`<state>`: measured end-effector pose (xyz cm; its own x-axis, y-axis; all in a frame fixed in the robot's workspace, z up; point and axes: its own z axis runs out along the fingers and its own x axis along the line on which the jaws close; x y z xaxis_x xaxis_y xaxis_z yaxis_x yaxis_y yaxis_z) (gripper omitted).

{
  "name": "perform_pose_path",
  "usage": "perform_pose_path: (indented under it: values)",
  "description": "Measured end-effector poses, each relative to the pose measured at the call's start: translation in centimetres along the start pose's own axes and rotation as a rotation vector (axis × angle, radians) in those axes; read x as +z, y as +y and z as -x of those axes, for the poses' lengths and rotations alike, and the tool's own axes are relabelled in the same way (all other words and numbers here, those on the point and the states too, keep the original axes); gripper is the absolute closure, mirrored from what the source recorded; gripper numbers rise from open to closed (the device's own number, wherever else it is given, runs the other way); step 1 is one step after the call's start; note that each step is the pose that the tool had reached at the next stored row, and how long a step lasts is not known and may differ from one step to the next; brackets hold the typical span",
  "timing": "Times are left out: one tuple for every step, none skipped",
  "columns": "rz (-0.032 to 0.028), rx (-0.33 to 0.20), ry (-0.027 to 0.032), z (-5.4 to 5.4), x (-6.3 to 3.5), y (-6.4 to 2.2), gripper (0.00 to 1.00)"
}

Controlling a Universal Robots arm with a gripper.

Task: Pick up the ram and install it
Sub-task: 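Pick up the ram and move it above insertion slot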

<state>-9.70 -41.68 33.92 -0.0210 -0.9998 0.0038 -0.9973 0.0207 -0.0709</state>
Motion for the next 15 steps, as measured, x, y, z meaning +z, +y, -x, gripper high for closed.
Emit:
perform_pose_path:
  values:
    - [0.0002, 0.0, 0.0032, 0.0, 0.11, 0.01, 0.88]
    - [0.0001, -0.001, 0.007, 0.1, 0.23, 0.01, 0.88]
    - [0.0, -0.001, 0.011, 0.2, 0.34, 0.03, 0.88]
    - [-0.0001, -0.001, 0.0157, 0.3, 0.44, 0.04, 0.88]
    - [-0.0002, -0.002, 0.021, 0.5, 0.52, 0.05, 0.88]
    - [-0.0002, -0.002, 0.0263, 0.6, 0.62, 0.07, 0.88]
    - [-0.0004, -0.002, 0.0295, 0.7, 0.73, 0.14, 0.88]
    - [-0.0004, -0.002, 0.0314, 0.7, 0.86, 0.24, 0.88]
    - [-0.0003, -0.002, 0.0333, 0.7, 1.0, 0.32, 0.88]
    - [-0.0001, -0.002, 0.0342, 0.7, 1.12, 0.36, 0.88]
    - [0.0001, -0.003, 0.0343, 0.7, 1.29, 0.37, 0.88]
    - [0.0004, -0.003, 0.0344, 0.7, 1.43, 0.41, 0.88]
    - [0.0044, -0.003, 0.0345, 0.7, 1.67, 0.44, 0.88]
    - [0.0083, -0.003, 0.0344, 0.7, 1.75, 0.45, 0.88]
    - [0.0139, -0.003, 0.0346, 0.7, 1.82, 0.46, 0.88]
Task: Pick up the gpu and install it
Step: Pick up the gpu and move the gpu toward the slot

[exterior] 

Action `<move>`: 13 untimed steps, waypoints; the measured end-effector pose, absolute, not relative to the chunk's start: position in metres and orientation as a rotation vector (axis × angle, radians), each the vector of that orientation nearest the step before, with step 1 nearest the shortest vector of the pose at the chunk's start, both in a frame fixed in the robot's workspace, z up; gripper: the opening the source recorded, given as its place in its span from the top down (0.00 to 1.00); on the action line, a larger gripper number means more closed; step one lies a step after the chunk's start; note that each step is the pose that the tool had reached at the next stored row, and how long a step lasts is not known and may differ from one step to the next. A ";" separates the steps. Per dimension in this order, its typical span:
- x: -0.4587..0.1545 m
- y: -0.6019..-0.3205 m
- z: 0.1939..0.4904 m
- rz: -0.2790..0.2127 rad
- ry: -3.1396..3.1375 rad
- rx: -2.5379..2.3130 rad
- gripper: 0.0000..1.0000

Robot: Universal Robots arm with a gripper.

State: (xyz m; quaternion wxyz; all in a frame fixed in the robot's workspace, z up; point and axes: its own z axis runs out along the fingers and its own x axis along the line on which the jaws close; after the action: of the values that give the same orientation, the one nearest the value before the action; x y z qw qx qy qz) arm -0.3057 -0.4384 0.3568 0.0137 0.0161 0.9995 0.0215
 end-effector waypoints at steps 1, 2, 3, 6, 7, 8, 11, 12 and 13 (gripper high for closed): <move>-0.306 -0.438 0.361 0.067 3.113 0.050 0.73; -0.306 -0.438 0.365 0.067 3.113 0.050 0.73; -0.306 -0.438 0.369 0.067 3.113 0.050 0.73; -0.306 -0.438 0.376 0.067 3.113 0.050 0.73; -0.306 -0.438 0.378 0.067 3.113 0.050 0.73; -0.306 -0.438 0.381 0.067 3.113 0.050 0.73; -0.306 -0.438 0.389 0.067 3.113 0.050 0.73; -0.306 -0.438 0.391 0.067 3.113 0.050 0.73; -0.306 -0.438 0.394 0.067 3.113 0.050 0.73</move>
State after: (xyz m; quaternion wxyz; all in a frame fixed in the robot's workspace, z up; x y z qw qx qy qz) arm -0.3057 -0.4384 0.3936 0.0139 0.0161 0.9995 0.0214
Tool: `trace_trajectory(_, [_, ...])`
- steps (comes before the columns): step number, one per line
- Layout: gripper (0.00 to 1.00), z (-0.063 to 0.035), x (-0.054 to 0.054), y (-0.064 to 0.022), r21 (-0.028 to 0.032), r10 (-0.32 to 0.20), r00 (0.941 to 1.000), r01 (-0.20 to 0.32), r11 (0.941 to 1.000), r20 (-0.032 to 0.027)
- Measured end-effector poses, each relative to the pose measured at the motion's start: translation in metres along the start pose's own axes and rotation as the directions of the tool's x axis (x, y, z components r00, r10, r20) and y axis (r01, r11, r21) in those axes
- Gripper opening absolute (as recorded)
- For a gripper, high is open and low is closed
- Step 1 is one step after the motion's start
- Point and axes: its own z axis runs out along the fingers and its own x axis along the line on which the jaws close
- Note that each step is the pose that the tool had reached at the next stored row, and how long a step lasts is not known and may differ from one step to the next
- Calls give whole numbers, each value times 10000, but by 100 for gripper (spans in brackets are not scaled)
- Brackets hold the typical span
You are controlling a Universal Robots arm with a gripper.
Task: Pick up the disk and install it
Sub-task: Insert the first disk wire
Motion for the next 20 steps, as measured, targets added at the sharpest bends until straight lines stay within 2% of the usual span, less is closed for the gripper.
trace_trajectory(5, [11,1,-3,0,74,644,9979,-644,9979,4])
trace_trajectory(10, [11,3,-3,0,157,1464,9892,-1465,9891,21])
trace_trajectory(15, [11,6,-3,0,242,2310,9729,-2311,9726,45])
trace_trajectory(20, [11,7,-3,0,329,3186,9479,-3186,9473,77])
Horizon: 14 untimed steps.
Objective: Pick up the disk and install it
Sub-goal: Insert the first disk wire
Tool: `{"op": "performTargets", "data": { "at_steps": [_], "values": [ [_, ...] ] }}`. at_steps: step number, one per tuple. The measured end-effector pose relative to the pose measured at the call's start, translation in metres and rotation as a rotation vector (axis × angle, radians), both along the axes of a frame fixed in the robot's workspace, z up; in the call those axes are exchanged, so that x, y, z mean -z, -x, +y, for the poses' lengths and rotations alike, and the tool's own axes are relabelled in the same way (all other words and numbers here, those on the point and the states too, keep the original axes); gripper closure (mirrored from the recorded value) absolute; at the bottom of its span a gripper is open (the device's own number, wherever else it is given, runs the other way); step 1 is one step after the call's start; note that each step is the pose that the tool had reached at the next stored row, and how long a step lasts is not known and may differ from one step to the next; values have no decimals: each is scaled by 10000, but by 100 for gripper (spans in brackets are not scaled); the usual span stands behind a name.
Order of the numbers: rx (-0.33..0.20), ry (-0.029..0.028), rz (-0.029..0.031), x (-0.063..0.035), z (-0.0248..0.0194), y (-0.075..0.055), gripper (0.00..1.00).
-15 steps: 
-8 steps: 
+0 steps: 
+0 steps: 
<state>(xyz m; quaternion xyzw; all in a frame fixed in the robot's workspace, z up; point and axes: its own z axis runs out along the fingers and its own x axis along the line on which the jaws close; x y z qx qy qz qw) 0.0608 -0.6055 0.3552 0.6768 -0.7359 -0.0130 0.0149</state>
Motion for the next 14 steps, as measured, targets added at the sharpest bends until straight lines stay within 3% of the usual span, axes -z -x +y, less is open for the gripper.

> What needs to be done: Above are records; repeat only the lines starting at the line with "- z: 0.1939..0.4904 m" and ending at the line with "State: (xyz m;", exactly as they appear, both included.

> Answer to this exercise:
- z: 0.1939..0.4904 m
- rz: -0.2790..0.2127 rad
- ry: -3.1396..3.1375 rad
- rx: -2.5379..2.3130 rad
- gripper: 0.0000..1.0000

Robot: Universal Robots arm with a gripper.

State: (xyz m; quaternion wxyz; all in a frame fixed in the robot's workspace, z up; point and axes: its own z axis runs out along the fingers and its own x axis along the line on which the jaws close; after the action: of the values that give the same orientation, the one nearest the value before the action; x y z qw qx qy qz) arm -0.3057 -0.4384 0.3568 0.0137 0.0161 0.9995 0.0215

The reply is now complete.